The ¾-cup serving is one reason why no ice cream cups met our 100-calorie limit for a Better Bite rating. Most Edy’s or Dreyer’s Slow Churned Light ice cream, Slow Churned Yogurt Blends, and Fun Flavors, for example, pack around 200 calories.

Instead, try a Häagen-Dazs Vanilla Frozen Yogurt or any Skinny Cow or Weight Watchers low-fat ice cream cup. Each clocks in at around 150 calories. If you like sorbet, Ciao Bella and Häagen-Dazs keep the calories under 150 by using a 3½-oz. cup.

Creamsicles Grow Up
The classic Creamsicle— a core of low-fat vanilla ice cream surrounded by orange-flavored sherbet—has 100 calories, some 2½ teaspoons of added sugar, and ½ gram of saturated fat. (Smaller versions have 50 to 70 calories.)


Orange juice concentrate replaces some sugar.
But some companies have updated the design. Dryer’s or Edy’s Orange & Cream Fruit Bars, for example, replace some sugar with orange juice concentrate. And Fruitfull and Chunks O’ Fruti cream bars swirl fruit or fruit purée with milk or cream plus sugar.

Fruitfull and Chunks O’ Fruti may be 45 to 60 percent fruit, as the companies claim, but roughly two-thirds of their sugar comes from added fructose and table sugar, not from the naturally occurring sugar in fruit and milk.

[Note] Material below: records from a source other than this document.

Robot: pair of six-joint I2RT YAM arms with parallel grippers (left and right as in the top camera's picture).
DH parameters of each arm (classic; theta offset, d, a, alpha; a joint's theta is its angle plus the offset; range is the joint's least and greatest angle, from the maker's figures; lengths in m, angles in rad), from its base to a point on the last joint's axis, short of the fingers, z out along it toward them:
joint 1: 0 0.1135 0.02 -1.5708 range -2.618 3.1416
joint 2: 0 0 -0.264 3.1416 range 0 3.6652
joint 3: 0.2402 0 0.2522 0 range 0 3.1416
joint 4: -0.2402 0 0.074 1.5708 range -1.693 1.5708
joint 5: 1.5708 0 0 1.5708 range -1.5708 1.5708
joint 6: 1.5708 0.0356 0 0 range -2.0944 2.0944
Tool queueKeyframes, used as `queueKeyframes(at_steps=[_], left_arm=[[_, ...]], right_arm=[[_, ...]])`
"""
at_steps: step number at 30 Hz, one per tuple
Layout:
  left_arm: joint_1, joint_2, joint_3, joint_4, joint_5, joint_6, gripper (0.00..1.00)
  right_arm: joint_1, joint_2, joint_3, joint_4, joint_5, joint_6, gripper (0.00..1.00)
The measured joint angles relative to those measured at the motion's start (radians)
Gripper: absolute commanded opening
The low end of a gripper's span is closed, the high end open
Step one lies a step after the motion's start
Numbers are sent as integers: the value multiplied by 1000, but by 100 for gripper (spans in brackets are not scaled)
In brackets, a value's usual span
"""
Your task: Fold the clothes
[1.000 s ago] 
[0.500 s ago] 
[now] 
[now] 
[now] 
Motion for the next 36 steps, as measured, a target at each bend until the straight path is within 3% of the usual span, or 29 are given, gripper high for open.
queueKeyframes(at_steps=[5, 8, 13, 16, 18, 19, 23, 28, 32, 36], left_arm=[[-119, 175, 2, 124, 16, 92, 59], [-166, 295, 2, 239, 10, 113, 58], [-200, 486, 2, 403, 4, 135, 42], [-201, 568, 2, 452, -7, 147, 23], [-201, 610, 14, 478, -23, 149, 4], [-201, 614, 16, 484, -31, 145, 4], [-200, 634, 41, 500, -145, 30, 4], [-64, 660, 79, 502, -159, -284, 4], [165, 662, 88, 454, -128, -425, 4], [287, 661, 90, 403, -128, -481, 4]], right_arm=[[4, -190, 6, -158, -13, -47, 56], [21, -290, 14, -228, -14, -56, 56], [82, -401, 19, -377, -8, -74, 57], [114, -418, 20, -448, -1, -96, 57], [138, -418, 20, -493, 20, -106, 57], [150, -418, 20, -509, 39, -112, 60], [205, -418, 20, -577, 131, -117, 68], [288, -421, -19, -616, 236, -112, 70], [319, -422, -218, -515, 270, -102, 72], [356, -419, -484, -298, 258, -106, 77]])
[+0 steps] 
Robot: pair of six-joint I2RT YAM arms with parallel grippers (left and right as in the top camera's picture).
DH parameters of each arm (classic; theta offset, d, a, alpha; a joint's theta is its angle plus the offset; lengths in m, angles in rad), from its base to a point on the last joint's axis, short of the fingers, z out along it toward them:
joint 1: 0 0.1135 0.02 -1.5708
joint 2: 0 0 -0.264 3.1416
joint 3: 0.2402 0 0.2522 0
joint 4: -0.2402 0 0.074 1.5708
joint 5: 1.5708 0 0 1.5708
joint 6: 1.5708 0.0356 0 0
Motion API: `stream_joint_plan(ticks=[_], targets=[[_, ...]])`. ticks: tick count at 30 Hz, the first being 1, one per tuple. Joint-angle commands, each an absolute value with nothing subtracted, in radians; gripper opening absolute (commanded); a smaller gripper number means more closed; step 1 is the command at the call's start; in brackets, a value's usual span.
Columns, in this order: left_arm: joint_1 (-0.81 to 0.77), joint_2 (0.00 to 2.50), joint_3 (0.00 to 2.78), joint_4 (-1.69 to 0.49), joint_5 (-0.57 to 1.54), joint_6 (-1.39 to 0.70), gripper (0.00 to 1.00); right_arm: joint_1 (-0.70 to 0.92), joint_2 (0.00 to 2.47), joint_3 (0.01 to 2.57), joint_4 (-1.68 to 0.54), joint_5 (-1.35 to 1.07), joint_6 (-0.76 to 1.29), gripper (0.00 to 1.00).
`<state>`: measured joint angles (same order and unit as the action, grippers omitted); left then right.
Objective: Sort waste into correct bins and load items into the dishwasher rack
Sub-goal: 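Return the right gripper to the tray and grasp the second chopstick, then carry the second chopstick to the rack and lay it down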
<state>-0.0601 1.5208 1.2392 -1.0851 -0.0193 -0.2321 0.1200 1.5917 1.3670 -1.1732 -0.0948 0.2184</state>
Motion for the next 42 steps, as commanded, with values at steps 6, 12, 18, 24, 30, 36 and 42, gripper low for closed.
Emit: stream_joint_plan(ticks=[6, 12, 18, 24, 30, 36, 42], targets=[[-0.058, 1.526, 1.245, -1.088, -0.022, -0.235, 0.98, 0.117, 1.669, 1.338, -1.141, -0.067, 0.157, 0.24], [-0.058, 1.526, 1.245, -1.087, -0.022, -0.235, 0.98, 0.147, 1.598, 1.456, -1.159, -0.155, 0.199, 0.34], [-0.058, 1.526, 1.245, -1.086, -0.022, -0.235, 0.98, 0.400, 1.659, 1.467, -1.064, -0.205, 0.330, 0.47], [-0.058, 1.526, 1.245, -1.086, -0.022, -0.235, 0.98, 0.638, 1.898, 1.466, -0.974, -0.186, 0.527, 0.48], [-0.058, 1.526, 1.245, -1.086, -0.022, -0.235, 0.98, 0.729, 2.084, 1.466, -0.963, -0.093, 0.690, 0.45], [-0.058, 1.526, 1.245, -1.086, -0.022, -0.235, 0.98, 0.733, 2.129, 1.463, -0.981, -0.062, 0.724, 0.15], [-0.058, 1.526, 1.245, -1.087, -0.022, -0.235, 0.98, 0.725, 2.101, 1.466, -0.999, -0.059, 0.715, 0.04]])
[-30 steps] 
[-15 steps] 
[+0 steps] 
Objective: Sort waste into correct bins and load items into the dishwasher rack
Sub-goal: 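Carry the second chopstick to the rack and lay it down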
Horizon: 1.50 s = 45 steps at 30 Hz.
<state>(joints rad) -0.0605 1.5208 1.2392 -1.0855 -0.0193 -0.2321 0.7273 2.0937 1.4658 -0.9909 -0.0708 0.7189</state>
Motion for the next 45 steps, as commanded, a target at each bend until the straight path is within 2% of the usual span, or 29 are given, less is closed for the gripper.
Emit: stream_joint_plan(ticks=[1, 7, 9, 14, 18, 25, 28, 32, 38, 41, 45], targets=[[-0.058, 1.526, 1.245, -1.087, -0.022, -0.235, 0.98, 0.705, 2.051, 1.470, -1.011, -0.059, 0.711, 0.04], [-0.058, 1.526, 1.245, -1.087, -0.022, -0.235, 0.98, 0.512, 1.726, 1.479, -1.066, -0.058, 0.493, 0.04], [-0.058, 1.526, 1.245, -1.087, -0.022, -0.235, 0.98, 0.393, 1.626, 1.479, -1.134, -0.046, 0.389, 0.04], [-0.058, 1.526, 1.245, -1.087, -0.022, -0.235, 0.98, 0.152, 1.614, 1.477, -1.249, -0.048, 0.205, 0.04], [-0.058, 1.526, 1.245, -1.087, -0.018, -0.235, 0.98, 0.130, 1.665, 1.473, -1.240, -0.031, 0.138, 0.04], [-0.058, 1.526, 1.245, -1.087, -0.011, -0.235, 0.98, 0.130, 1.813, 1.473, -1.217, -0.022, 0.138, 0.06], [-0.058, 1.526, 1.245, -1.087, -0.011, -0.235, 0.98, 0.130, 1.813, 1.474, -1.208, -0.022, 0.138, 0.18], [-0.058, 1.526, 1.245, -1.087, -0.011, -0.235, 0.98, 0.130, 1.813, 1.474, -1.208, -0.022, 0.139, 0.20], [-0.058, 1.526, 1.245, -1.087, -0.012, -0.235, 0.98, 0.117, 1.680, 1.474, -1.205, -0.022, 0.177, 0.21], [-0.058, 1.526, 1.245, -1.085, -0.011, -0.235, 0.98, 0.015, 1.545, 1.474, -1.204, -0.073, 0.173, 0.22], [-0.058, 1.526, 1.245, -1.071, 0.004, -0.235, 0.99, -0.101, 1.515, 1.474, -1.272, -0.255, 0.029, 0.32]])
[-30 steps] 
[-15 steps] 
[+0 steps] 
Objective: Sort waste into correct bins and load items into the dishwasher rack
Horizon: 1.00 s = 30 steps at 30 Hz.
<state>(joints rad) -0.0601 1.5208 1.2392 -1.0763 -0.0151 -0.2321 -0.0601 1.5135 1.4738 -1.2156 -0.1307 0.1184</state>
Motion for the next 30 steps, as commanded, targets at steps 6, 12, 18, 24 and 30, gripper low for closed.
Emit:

Bottom line: Enjoy your fruit-and-cream bar. Just don’t confuse it with a piece of real fruit.

How Sweet It Is
“Good Source of Antioxidant Vitamin C,” says the label of Breyers Pure Fruit bars. Oh, please.


Refreshing, but only 25 percent fruit.
Pure Fruit bars have just 40 calories, which is a plus. But let’s be honest. They’ve got added sugar, so they’re not pure fruit. As for the antioxidants, the company wouldn’t tell us how much (or, more likely, how little) pomegranate juice you get in the Pure Fruit Pomegranate Blends. And while vitamin C is an antioxidant, so far there’s no good evidence that it prevents heart disease, cancer, or other illness.

Pure Fruit isn’t alone. Dreyer’s or Edy’s Antioxidant Fruit Bars boast that they’re “made with super fruits.” But there’s little evidence that elderberry and black currant juice concentrates are more “super” than other concentrates. And so far, only two preliminary studies in people suggest that pomegranate juice may slow prostate cancer or heart disease. So don’t assume that the juice—much less a frozen sugar-and-fruit concoction—can save your life.

If fruit appears above sugar in the ingredient list (as it does in Whole Fruit Strawberry and Mango), don’t be impressed. When a bar contains different kinds of sugar—say, table sugar and corn syrup solids—they’re listed separately, so each appears after fruit. If the sugars were lumped together, they might be listed first.